The four-year MARC SE-Africa project translates evidence about artemisinin and other significant drug resistance to inform better malaria treatment policy and practice, before drug resistance increases the number of malaria cases and deaths. This consortium, coordinated by Professor Karen Barnes at the University of Cape Town in South Africa, will provide technical support to help the nineteen countries of Southern and East Africa respond to the imminent threat of drug-resistant malaria.

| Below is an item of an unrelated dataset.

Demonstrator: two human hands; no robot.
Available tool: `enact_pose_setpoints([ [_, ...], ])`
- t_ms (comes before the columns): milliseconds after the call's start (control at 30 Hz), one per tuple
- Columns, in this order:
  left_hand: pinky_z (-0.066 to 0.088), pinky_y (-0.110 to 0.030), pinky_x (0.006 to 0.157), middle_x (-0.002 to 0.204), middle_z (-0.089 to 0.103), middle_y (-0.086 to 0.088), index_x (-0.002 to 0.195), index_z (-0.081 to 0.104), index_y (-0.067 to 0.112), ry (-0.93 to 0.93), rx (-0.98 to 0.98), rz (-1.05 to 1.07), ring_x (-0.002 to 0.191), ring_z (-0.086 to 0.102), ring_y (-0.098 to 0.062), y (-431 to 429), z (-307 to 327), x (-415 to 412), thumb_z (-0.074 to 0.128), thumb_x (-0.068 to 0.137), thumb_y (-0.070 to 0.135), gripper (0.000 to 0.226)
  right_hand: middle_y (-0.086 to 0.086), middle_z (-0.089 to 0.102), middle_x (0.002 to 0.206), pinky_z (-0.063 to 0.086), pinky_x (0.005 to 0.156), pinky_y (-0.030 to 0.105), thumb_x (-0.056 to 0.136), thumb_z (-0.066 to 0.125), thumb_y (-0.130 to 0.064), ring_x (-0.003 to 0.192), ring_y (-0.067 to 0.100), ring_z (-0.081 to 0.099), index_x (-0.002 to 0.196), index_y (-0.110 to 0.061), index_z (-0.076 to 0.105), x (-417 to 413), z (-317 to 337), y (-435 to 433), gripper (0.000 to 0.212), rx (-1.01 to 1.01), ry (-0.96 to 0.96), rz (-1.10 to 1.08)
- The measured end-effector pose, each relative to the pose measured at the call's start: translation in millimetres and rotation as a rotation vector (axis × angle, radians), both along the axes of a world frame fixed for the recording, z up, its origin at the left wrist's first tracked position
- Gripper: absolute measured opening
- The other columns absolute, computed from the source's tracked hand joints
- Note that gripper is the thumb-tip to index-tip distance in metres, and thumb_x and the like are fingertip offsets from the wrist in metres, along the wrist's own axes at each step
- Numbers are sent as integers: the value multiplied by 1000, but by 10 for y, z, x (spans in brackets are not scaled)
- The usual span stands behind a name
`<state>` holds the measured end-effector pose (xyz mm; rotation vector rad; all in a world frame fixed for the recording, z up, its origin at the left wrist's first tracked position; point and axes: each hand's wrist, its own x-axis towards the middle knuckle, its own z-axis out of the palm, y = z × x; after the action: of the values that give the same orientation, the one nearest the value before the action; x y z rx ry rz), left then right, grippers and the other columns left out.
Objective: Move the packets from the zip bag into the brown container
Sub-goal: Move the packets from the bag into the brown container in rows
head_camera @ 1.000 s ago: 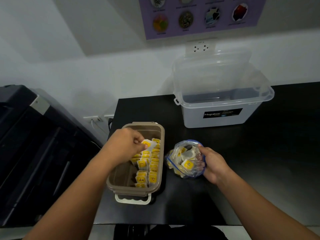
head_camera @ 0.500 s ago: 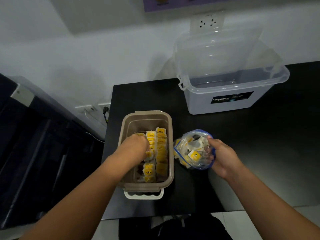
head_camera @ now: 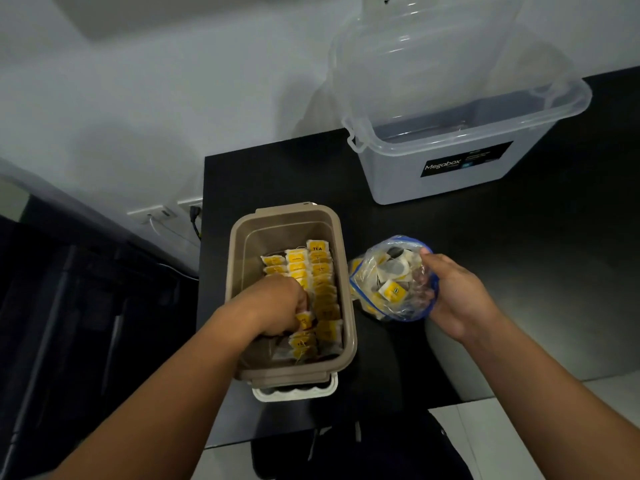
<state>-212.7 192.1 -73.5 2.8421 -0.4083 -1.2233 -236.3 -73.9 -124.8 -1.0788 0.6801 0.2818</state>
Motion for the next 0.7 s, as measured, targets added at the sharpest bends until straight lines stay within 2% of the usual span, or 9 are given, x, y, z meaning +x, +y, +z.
enact_pose_setpoints([
  [133, 49, -30, 74, 102, 68, -5, 111, 71, 19, -2, 61, -60, 94, 64, -24, -65, -19, 7, 71, 89, 30, 24, 14, 77, 95, 60, 89, 48, 105, 58, -21, 89, 27, 75, 94, -10, 66, -6, 9, 22, 17, 3, -5, -14],
  [300, 52, -32, 80, 101, 68, -4, 112, 73, 21, -11, 135, -105, 98, 66, -26, -116, -62, 59, 71, 89, 35, 26, 18, 77, 106, 58, 95, 52, 104, 59, -21, 101, 32, 73, 97, -9, 67, -4, 34, 47, 16, 17, 8, -21],
  [367, 51, -32, 79, 101, 67, -4, 111, 74, 20, -1, 147, -92, 98, 66, -25, -111, -86, 79, 72, 89, 32, 26, 17, 77, 103, 59, 94, 51, 104, 59, -21, 97, 31, 74, 96, -9, 66, -6, 39, 50, 16, 26, 5, -25],
  [500, 49, -32, 79, 106, 68, -9, 108, 73, 18, -25, 143, -19, 99, 65, -27, -132, -175, 59, 69, 88, 44, 33, 11, 74, 85, 60, 77, 40, 104, 60, -21, 73, 21, 73, 87, -12, 62, -8, 27, 50, 20, 31, -1, -30],
  [600, 50, -35, 82, 109, 67, -9, 112, 72, 18, -63, 141, 62, 102, 64, -28, -151, -219, 72, 68, 88, 45, 37, 6, 76, 77, 61, 62, 32, 105, 58, -21, 68, 17, 74, 87, -12, 62, -19, 40, 46, 21, 42, 1, -30],
  [700, 54, -40, 90, 116, 64, -10, 117, 70, 19, -108, 183, 55, 108, 63, -30, -159, -221, 83, 68, 89, 41, 35, 8, 76, 81, 63, 71, 37, 105, 58, -22, 72, 20, 74, 89, -12, 62, -31, 47, 42, 19, 58, 4, -26],
])
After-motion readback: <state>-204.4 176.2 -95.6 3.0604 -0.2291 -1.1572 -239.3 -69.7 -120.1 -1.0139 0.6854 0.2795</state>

The project is funded by the Global Health EDCTP3 Joint Undertaking (GH EDCTP3 JU) and builds on the first and second European and Developing Countries Clinical Trials Partnership (EDCTP) programmes. the MARC SE Consortium is a is a partnership between the EU and the EDCTP Association, whose members are several European and African countries. EDCTP is a focal point for European research activities, promoting coordinated action to maximise impact on poverty-related infectious diseases.

WWARN’s role

WWARN has pioneered collaborative global data sharing in resource-limited settings since 2009. As part of the MARC-SE Africa consortium, we will expand the existing WWARN Clinical Trials Library to identify, collate and map regional antimalarial resistance data.  We will engage the research community and collate surveillance, and work with consortium members to collate individual participant data (IPD) to perform meta-analyses. These analyses will provide crucial scientific evidence to inform better malaria policy and practice in Southern and East Africa. We will also plug knowledge gaps by expanding our molecular marker surveyors into a regional multi-marker resistance prevalence maps an update the Kelch13 genotype-phenotype IPD meta-analysis to better understand the clinical, parasitological and public health implications of Kelch13 mutations, particularly in the African region.

Collaborators

This University of Cape Town-led consortium includes (in alphabetical order): Infectious Diseases Research Collaboration (Uganda), Karolinska Institutet (Sweden), LINQ management GmbH (Germany), Liverpool School of Tropical Medicine (UK) and their Malawi-Liverpool-Wellcome Programme (Malawi), Stichting Amsterdam Institute for Global Health and Development (the Netherlands), Stiftelsen Magic Evidence Ecosystem (Norway), University of Melbourne (Australia), the University of Rwanda (Rwanda), and the WorldWide Antimalarial Resistance Network (part of the Infectious Diseases Data Observatory, UK).